In health, inflowing blood through the feed artery is progressively distributed to smaller and smaller arterioles within the muscle microvasculature, ending in a capillary network fed by terminal arterioles paired with draining venules. To facilitate blood flow distribution that matches their oxygen and nutrient needs, myocytes release vasoactive substances into the draining venules (green arrows) with signaling transmitted to adjacent segments of terminal arterioles. The latter can signal both proximally and distally (black 2-headed arrows) via gap junctions abundant in the vascular endothelium, thereby increasing the volume of vasculature dilated (or constricted) in response to the myocytes’ needs. Overall flow is regulated by myogenic autoregulation, by sympathetic alpha-adrenergic tone, by signals from the myocytes themselves, and by circulating hormones (eg, insulin). Obesity, hypertension, insulin resistance, and DM can chronically decrease muscle perfusion by actions at the feed artery and at first and second arterioles (in part through increased sympathetic tone). More distally, these CMD disorders also impair the ability of insulin to perfuse capillary beds, depriving them of nutrients and oxygen. DM, diabetes mellitus; CMD, cardiometabolic disease.

Figure 5.

CPVAT is located adjacent to various macro- and microvascular surfaces, including coronary arterial media and adventitial vasa vasorum, which enables paracrine secretion of many vasoactive substances. In pathophysiological states (eg, DM and CMD), CPVAT paracrine secretion becomes unbalanced and dysfunctional, resulting in reduced NO bioavailability and enhanced secretion of pro-inflammatory adipokines that increase large artery stiffness and contribute to downstream microvascular (ie, vasa vasorum) dysfunction.
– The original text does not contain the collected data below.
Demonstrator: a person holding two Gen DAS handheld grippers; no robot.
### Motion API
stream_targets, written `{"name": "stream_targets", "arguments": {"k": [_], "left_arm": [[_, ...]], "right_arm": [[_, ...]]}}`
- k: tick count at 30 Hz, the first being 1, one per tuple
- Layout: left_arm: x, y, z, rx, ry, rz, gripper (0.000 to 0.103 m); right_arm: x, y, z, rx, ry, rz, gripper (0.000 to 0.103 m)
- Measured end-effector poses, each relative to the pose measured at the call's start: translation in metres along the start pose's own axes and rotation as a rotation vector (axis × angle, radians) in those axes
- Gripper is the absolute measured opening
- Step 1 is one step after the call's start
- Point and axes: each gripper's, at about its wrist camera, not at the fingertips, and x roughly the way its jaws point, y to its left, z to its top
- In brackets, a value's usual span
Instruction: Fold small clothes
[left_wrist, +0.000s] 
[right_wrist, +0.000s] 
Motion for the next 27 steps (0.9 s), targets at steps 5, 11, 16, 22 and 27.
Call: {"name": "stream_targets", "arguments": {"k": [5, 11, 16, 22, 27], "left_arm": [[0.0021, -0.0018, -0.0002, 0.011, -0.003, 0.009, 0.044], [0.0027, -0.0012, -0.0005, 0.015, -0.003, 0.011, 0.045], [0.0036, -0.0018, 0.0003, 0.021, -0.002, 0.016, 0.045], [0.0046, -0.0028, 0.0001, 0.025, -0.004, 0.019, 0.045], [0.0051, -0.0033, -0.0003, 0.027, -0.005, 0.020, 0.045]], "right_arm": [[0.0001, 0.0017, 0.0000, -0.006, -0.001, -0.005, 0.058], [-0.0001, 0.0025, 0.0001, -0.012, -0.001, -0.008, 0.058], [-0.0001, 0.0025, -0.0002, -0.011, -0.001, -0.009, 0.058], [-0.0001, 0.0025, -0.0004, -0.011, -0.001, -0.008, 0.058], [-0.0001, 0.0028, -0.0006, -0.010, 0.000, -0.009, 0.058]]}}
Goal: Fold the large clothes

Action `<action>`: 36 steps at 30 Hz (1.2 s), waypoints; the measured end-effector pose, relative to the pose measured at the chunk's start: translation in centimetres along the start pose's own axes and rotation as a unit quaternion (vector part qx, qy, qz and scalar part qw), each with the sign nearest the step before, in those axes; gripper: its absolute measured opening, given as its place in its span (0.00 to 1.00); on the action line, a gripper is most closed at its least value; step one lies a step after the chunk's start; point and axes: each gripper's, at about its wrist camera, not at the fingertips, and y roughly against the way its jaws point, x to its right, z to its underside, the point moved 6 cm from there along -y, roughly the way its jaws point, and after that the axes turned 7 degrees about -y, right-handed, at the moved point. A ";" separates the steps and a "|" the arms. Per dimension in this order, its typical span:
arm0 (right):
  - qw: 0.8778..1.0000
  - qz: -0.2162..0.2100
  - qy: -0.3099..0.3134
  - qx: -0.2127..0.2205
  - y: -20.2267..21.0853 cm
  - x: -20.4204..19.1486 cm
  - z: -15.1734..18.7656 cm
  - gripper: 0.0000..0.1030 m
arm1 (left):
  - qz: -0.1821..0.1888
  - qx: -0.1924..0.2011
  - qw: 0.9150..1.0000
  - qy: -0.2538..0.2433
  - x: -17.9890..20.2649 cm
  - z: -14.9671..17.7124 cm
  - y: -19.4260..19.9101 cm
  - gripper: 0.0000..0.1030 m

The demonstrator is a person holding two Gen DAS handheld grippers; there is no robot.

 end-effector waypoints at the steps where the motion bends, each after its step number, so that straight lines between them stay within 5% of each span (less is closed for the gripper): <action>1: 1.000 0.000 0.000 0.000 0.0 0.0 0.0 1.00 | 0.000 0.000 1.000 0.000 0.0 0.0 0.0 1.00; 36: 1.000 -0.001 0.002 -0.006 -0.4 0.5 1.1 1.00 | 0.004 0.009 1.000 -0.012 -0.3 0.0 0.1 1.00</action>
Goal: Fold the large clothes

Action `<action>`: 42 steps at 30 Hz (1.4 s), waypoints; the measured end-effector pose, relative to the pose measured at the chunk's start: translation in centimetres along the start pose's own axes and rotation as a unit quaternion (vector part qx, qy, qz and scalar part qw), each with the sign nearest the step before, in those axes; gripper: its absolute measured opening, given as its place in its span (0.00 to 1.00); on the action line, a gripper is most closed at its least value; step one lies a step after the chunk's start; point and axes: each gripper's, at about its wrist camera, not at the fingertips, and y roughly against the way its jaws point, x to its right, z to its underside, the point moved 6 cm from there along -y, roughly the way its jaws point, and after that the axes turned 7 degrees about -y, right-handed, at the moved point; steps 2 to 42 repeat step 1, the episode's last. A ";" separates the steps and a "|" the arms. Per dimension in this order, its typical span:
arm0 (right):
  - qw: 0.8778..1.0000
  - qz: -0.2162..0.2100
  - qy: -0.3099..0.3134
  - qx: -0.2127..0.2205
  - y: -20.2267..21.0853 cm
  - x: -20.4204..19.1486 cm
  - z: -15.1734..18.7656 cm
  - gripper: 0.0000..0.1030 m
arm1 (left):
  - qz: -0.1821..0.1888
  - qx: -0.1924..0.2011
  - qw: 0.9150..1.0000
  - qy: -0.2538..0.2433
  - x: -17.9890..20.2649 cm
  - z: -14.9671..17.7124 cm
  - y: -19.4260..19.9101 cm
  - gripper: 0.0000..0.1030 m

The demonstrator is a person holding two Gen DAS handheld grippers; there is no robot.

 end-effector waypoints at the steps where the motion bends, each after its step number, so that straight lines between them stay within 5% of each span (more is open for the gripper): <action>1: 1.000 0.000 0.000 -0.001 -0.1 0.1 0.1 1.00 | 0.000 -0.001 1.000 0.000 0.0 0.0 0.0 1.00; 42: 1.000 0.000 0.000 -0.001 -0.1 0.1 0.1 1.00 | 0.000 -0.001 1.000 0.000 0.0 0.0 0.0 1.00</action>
PVAT, perivascular adipose tissue; DM, diabetes mellitus; CMD, cardiometabolic disease; NO, nitric oxide; ET-1, endothelin-1; TNFα, tumor necrosis factor alpha).

Figure 6.

Studies of the renal microvascular effects of diabetes mellitus and cardiometabolic disease have long focused on glomerular injury and control of glomerular perfusion by regulation of afferent and efferent arteriolar tone. In particular, blocking angiotensin II-induced efferent arteriole constriction and reducing glomerular capillary pressure has been a therapeutic mainstay. The beneficial effects of SGLT-2 inhibition on renal function may relate in part to increased sodium delivery to the macula densa of the distal tubule, with resulting decreased renin production and angiotensin II generation. Further renal benefit may derive from (1) decreased energy expenditure for sodium reabsorption in the proximal tubule, lessening oxygen consumption from peritubular postglomerular capillaries and diminishing renal cortical hypoxic stress, epithelial cell apoptosis and tubular fibrosis, and (2) from increased adenosine release at the macula densa which acts to vasoconstrict the afferent and vasodilate the efferent arteriole. Ang II, angiotensin II; SGLT2i, sodium-glucose cotransporter-2 inhibition.